The key ingredient is that an instance method of a class isn't fundamentally different from a static method. With one small detail, they have a hidden argument. For example, the String.IndexOf(char) method actually looks like this to the CLR:
public static int IndexOf(string thisRef, char value) {
// etc...
}
The thisRef argument is what supplies the string reference whenever you use this in your code or access a member of the class. As you can see, it is a very small step from an extension method to an instance method. No changes were necessary in the CLR to support the feature.
One other minor difference is that the compiler emits code that checks if this is null for an instance method but does not do so for an extension method. You can call an extension method on a null object. While that might look like a feature, it is actually a restriction induced by the extension method not actually being a member of the class.
Internally, the CLR keeps a list of methods for the class, the MethodTable. Extension methods are not in them, preventing the compiler from emitting the callvirt IL instruction, the 'trick' that it uses to get the cheap null check. Explicitly emitting code to make the null check would have been possible but they elected not to do so. Not quite sure why.
Another automatic consequence of this is that an extension method cannot be virtual.
I think you should have a look at http://go.microsoft.com/fwlink/?LinkId=112388
I wrote an extension method for String to get a char argument, string.Remove(char). But when I used this, it instead called the default string.Remove(int) method.
Shouldn't the presence of an actual method have higher priority than an implicit conversion?
Instance methods have priority over extension methods. Your observation is proof of the same.
When resolving which method to call, it will always pick a matching instance method over an extension method... which is intuitive in a way.

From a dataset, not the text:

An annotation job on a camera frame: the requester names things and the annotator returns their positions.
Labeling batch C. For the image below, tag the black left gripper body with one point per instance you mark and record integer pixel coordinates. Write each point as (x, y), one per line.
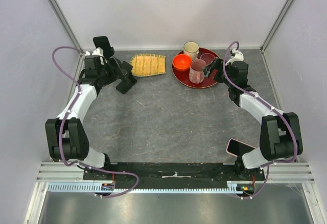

Paraphrased from C# in depth,
When the compiler sees that you're
trying to call a method which looks
like an instance method but is unable
to find one, it then looks for
extension methods (that are visible
based on your using directives). In
case of multiple candidates as the
target extension method, the one with
"better conversion" similar to
overloading (e.g. if IChild and IBase
both have a similar extension method
defined.. IChild.ExtensionMethod is
chosen)
Also a hidden code-breaker could be lets say TypeA didn't have SecretMethod as an instance method in Libv1.0. So you write an extension method SecretMethod. If the author introduces an instance method of the same name and signature in v2.0 (sans the this param), and you recompile your source with the latest-n-greatest Libv2.0, all existing calls to the extension method would silently now be routed to the new instance method.
This behavior is correct. The reason is that introducing an extension method should not change the way existing code executes. Code should behave exactly the same with or without this "superfluous" extension method. It may seem counter-intuitive in certain cases (like yours), but happens for a reason.